Anahtar kavramlar: Göç, iç göç, dış göç
TARİHSEL SÜREÇ:
Türkiye’den Almanya’ya ilk işgücü göçü hareketinin başladığı 1961 yılı ve kısa tarihi öncesinde Türkiye’nin içinde bulunduğu siyasi koşullar ve benimsenen ekonomik politikalar önem arz etmektedir. 1950 ile 1960 yılları arasında siyasi otorite politika olarak Türkiye’nin kalkınması ve ilerlemesinin liberalleşme ile mümkün olacağını benimsemiştir. Siyasi otoritenin başındaki Demokrat Parti iktidarı döneminde ekonominin yabancı yatırıma açılması ve tarımda yaşanan makineleşmeyle, 1950’li yıllarda Türkiye’de tam anlamıyla sosyo-ekonomik temelde bir dönüşüm yaşanmıştır (Dağ,2020). Özellikle tarımda makineleşme iç göç hareketlerinin fitilini ateşlemiştir. Çünkü toprağı işlemek için insan gücüne daha az ihtiyaç duyulmaya başlamış ve tarım işçileri işsiz durumda kalmışlardır. Bunun akabinde köyden kente iç göç hareketleri başlamış bulunmaktadır. 1960 yılına gelindiğinde ekonomik anlamda liberal adımların başarısız olduğu görülmüş, dönemin siyasi diğer faktörleri etkisiyle 27 Mayıs 1960 tarihinde ordu ihtilal yaparak yönetime el koymuş ve Demokrat Parti dönemi sonlanmıştır.
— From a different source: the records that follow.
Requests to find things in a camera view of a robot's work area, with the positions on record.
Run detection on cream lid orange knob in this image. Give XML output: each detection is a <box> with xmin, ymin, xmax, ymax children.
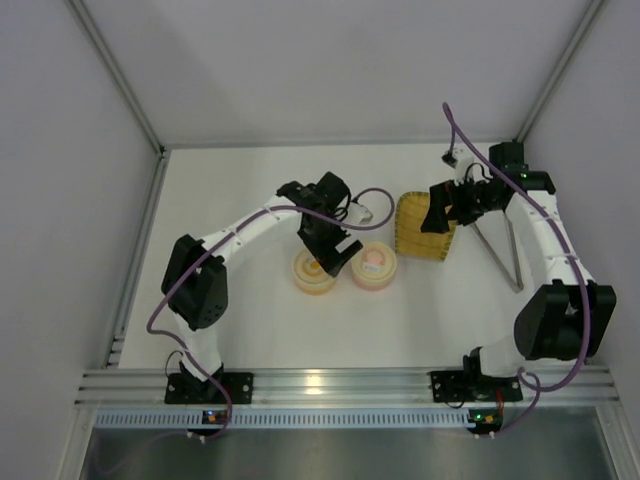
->
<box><xmin>292</xmin><ymin>249</ymin><xmax>331</xmax><ymax>281</ymax></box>

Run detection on cream lid pink knob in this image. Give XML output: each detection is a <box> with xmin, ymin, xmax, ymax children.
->
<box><xmin>350</xmin><ymin>241</ymin><xmax>397</xmax><ymax>275</ymax></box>

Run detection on metal tongs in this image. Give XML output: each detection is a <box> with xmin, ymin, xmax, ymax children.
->
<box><xmin>470</xmin><ymin>216</ymin><xmax>524</xmax><ymax>293</ymax></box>

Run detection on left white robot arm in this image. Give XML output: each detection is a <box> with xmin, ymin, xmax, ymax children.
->
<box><xmin>161</xmin><ymin>172</ymin><xmax>373</xmax><ymax>401</ymax></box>

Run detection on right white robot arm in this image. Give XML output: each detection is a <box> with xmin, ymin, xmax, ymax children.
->
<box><xmin>420</xmin><ymin>142</ymin><xmax>617</xmax><ymax>393</ymax></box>

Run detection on yellow lunch bowl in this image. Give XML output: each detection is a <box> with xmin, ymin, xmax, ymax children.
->
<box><xmin>294</xmin><ymin>277</ymin><xmax>336</xmax><ymax>296</ymax></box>

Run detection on pink lunch bowl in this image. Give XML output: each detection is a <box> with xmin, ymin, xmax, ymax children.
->
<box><xmin>352</xmin><ymin>271</ymin><xmax>395</xmax><ymax>291</ymax></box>

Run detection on yellow woven tray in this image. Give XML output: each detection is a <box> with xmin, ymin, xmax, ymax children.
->
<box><xmin>394</xmin><ymin>191</ymin><xmax>456</xmax><ymax>262</ymax></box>

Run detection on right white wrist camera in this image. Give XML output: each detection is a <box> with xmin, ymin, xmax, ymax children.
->
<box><xmin>441</xmin><ymin>146</ymin><xmax>476</xmax><ymax>183</ymax></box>

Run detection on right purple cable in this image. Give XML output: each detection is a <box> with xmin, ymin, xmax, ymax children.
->
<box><xmin>441</xmin><ymin>102</ymin><xmax>596</xmax><ymax>441</ymax></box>

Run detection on purple cable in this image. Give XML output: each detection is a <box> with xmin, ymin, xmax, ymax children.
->
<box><xmin>441</xmin><ymin>102</ymin><xmax>596</xmax><ymax>441</ymax></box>
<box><xmin>145</xmin><ymin>187</ymin><xmax>395</xmax><ymax>441</ymax></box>

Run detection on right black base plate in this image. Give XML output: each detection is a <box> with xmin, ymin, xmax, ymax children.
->
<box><xmin>429</xmin><ymin>370</ymin><xmax>523</xmax><ymax>404</ymax></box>

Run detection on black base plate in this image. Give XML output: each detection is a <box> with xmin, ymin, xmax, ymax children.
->
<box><xmin>429</xmin><ymin>370</ymin><xmax>523</xmax><ymax>404</ymax></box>
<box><xmin>164</xmin><ymin>371</ymin><xmax>254</xmax><ymax>405</ymax></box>

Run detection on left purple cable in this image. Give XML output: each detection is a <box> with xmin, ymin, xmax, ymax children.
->
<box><xmin>145</xmin><ymin>187</ymin><xmax>395</xmax><ymax>441</ymax></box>

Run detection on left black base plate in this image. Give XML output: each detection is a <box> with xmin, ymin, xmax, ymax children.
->
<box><xmin>164</xmin><ymin>371</ymin><xmax>254</xmax><ymax>405</ymax></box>

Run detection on aluminium mounting rail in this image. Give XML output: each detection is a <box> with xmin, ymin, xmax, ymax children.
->
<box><xmin>74</xmin><ymin>366</ymin><xmax>619</xmax><ymax>408</ymax></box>

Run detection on right aluminium frame post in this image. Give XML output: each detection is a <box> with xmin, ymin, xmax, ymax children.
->
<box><xmin>512</xmin><ymin>0</ymin><xmax>609</xmax><ymax>143</ymax></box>

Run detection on aluminium frame post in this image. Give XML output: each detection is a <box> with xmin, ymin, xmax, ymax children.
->
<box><xmin>512</xmin><ymin>0</ymin><xmax>609</xmax><ymax>143</ymax></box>
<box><xmin>65</xmin><ymin>0</ymin><xmax>165</xmax><ymax>158</ymax></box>

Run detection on slotted grey cable duct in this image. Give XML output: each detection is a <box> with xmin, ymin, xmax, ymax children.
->
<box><xmin>94</xmin><ymin>407</ymin><xmax>476</xmax><ymax>430</ymax></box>

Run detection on left aluminium frame post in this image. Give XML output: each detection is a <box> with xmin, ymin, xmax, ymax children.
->
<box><xmin>65</xmin><ymin>0</ymin><xmax>165</xmax><ymax>158</ymax></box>

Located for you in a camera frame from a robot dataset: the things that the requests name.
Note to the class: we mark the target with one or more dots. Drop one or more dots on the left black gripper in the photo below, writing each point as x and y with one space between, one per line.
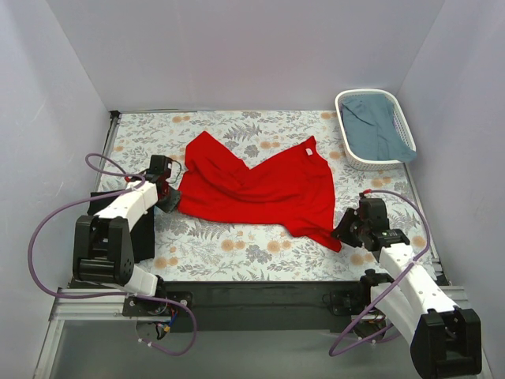
170 201

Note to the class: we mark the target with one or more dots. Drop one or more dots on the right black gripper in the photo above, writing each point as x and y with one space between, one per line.
351 226

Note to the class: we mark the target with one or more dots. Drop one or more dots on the red t shirt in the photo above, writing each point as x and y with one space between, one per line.
293 188

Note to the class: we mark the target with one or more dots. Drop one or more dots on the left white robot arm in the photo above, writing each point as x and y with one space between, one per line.
104 252

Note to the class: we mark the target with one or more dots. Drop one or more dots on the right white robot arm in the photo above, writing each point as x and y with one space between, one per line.
444 338

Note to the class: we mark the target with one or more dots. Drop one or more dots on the folded black t shirt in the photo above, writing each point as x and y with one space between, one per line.
143 233

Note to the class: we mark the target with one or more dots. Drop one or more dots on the grey-blue t shirt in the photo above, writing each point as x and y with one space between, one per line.
368 121

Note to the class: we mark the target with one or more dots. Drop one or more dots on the white plastic basket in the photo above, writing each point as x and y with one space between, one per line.
401 126

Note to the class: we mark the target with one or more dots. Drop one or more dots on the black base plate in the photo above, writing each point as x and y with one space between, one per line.
270 306

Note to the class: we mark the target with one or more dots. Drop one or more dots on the aluminium frame rail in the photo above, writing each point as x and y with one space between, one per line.
95 304

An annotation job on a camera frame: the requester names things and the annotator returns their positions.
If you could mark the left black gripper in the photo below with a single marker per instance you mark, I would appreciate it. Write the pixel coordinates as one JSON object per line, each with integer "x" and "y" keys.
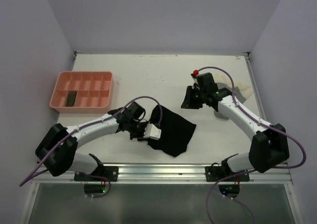
{"x": 141, "y": 134}

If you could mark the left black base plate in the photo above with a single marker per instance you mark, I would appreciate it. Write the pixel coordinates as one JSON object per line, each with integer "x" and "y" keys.
{"x": 101, "y": 174}

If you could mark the aluminium mounting rail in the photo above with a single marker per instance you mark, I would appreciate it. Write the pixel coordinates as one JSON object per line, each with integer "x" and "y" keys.
{"x": 187, "y": 174}

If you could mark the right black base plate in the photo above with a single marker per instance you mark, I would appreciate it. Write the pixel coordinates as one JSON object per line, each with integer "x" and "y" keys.
{"x": 216, "y": 171}

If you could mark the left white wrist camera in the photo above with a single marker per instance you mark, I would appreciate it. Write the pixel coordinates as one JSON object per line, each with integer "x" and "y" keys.
{"x": 152, "y": 132}

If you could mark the dark rolled cloth in tray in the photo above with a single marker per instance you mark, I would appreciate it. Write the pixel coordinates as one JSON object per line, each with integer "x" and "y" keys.
{"x": 71, "y": 98}

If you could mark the pink compartment tray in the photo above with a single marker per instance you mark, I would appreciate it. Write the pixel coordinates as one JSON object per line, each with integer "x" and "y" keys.
{"x": 94, "y": 92}

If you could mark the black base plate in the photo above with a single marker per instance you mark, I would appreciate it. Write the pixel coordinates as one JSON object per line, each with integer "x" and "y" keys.
{"x": 216, "y": 171}
{"x": 101, "y": 174}

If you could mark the grey and cream underwear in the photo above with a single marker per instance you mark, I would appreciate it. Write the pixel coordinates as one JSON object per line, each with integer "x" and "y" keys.
{"x": 242, "y": 91}

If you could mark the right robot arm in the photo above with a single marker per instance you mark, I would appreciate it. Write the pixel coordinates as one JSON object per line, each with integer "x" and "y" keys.
{"x": 269, "y": 145}

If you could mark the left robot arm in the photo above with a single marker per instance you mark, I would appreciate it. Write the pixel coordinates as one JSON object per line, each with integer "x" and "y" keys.
{"x": 58, "y": 149}

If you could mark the black underwear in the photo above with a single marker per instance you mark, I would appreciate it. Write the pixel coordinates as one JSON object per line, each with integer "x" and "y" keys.
{"x": 176, "y": 132}

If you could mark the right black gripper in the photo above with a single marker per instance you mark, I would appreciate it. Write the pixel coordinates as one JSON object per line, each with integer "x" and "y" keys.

Devam eden süreçte 1961 Anayasası kabul edilerek yeni bir döneme girilmiştir. Bu anayasa ile politikalar değişmiş ve ülkenin kalkınabilmesi için yeni yol haritası benimsenmiştir. 1961 Anayasasının Türkiye’nin dış göç hareketleri açısından önemi Türk vatandaşlarına pasaport hakkı verilerek yurtdışına çıkabilmeleri mümkün kılınmıştır. Nitekim kısa sürede de Almanya ile işgücü alımı anlaşması imzalanarak Türkiye’den toplu olarak göç hareketi başlamış bulunmaktadır.
İlk göç hareketinde Duygu DAĞ’ın belirttiği üzere işçiler ‘’anonim’’ şekilde istihdam edilmişlerdir. Almanya’ya gidenlerin %75,6’ sı erkek, %24,4’ü kadın olmuştur. İşçiler yanlarına ailelerini alamamış ve ilk dönem tümü ‘’Heim’’ olarak adlandırılan toplu yurtlarda ikamet etmişlerdir(Dağ,2020).
İşçi alımı anlaşması denilince akla ilk başta kol gücünde çalışan, eğitim seviyesi nazaran düşük kesim anlaşılmasının aksine bu ilk dönem işçi grubu kendilerinden sonrakilerden daha eğitimli ve büyükşehirlerde yaşayan kesimlerden insanlardır. Duygu Dağ’ın bu durumu kişilerin dünya görüşlerine bağlamakta ve kırsaldan kente göç ettikten sonra kendilerine tanınan fırsatı değerlendirmek istemeleri ve iç göç deneyimi sonrası bir sonraki hamleye yatkın kesim insanlar olmalarına bağlamaktadır.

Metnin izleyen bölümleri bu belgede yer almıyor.